It’s popular sound not new sound which wins contracts


Another year, another christmas number one won by an artist I can’t stand. I loathe the X Factor, and every song it has ever produced. I detest it with a passion. To me, it represents everything that is wrong with the music business today, as those who know me hear time after time whenever it is on TV. Somehow, every year, I get drawn into it, like a moth to a flame, simply to give myself something to hate. Personally, I find the idea of the show, that one person, debatably chosen by the public and Simon Cowell, immediately transitions from being your average student/hairdresser/Brazilian P.E. teacher into a superstar, to subvert the most important and defining time in an artist’s career – the period before they break through.

Nowadays, it has become common for acts to perform on several live shows, win a televised talent show, and to start churning out records. However, there is a problem with this. Take Alexandra Burke, a reasonable singing voice, winner of the X Factor, and simply dull. She hasn’t pushed the boundaries in any way, to break the formula, to try something new. She is a photocopy of acts that have gone before, of the best features of other acts. Her act has no soul of its own, nothing that hasn’t been tried and tested before. Perfect in a market situation, where the act is essentially a risk-free sell to musical executives, but in an artistic context, she hasn’t contributed anything truly original. If artists don’t have success thrust upon them like this, then instead they need to search for something about themselves, anything, which gives them that unique sound, style or emotion – something that separates them from the rest of the acts on the shelf in HMV.

This is not to say that taking features from what has gone before is bad, of course. Many good artists have taken influence from what is currently popular and what has gone before: the Beatles Back in the USSR and Ob-La-Di Ob-La-Da famously being born as a parody of the Beach Boys and a reggae song respectively. But this isn’t all that they are, there is a part of the artist’s soul in them, something that I don’t see in the work of most manufactured artists.
This isn’t to say that I’m a musical snob, I will like music of any sort, provided it is good. My personal preference is, in general, 80s-90s alternative rock, but my iPod is full of hundreds of different genres, from pop to jazz to heavy metal. I will listen to Lady Gaga, an artist that I consider to be a voice of originality in a stagnating genre, where everything is slowly becoming homogenous and dull.

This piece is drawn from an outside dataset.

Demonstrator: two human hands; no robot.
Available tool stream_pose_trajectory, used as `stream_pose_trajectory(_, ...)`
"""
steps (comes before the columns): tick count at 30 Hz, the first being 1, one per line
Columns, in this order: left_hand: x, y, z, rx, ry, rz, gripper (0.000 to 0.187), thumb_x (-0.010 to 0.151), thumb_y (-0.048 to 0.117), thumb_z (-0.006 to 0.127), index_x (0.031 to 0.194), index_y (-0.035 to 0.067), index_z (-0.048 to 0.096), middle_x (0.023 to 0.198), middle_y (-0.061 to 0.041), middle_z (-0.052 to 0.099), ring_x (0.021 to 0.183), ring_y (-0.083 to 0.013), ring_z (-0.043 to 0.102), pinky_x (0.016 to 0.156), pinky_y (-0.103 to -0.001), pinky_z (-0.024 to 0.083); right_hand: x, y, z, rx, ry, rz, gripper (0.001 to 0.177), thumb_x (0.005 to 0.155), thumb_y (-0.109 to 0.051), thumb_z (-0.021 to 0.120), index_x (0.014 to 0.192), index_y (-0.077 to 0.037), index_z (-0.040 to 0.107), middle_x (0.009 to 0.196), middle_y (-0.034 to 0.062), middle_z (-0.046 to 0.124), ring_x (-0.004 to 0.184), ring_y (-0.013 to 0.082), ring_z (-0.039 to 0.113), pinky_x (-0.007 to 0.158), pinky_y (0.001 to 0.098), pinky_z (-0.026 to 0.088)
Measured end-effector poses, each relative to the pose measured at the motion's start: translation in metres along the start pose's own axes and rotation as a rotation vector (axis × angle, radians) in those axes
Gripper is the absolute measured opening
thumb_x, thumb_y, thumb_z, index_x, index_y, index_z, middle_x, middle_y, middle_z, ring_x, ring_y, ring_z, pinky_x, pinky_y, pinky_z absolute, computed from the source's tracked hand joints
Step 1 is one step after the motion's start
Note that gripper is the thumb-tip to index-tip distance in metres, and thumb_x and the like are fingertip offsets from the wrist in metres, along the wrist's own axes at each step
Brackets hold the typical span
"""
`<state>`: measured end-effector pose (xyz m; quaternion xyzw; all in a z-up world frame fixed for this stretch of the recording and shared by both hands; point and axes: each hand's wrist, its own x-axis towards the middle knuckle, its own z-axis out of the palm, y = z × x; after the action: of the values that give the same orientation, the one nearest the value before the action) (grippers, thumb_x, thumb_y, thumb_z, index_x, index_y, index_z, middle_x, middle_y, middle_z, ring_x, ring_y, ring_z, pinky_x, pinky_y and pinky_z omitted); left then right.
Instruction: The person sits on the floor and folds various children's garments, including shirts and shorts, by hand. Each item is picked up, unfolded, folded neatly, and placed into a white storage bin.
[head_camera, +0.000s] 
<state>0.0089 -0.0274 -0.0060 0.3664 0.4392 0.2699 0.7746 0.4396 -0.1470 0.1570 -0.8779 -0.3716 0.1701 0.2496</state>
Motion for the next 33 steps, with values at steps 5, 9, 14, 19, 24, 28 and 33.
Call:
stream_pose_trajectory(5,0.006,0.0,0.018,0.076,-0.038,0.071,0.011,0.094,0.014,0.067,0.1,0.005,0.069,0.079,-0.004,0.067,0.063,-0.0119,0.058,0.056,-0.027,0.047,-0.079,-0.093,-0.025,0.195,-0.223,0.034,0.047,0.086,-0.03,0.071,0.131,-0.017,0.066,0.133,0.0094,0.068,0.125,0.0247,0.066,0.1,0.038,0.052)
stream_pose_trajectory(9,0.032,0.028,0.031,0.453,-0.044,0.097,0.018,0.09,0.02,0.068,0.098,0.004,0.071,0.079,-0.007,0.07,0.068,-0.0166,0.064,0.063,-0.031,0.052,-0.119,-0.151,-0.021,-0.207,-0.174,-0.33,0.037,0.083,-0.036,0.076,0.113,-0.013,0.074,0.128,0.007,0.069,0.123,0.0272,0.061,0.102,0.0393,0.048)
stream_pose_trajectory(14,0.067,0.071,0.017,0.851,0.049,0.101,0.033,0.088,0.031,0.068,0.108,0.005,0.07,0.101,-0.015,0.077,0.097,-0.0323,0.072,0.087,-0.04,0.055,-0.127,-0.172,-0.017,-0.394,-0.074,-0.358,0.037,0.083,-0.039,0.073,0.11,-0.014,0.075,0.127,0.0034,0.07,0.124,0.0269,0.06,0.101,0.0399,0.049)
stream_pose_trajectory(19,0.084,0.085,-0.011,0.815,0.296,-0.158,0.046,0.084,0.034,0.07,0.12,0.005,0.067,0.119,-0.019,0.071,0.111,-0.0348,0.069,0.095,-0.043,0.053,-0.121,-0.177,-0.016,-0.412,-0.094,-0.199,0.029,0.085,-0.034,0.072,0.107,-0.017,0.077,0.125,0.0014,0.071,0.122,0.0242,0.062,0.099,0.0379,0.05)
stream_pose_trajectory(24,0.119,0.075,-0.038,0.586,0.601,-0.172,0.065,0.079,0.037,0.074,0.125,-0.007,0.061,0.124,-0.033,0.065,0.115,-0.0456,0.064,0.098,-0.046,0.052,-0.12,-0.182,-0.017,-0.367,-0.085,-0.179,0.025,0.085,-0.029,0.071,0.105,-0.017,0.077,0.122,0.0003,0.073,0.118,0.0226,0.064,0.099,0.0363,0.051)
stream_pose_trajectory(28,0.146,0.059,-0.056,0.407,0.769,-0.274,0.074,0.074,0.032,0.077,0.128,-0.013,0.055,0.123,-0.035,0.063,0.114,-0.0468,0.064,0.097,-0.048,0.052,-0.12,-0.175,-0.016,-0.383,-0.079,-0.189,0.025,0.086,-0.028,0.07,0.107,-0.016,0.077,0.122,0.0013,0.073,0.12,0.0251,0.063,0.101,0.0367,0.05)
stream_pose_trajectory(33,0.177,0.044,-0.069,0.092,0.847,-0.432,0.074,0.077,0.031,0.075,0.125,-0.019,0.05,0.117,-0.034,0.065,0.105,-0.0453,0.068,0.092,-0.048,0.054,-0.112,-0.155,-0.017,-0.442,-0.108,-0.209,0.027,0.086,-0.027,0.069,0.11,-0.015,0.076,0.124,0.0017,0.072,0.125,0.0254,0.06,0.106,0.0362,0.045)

Of course, I’d be silly to blame all of this on the X Factor, a single TV show producing a single act each year. There are far more acts coming to the fore than can be churned out by Cowell and co. The principle culprit is the musical system in itself. An executive will choose an easy sell over a hard sell any day, and if that means more of what the public already like, and less boundary pushing, then that is what the music business will do.

To me it is upsetting that after centuries of development in music, with countless new innovations coming in the 20th century, that we have stagnated like this. We have gone from Mozart daring to compose an opera in German to foreign artists writing all of their songs in English to appeal to larger markets, from the constant innovation of the Beatles to Scouting for Girls releasing the same song a billion times with different lyrics for each.

Unfortunately, it’s unlikely that this will ever change. I guess I will have to accept it as a fact of life that music has changed from being about the new sound to being about the popular sound. This may not be the X Factors fault, but it’s a symptom of the problem, and a figurehead for what I see as a grave issue in music today.

Or maybe I’m still bitter that Alexandra butchered Hallelujah.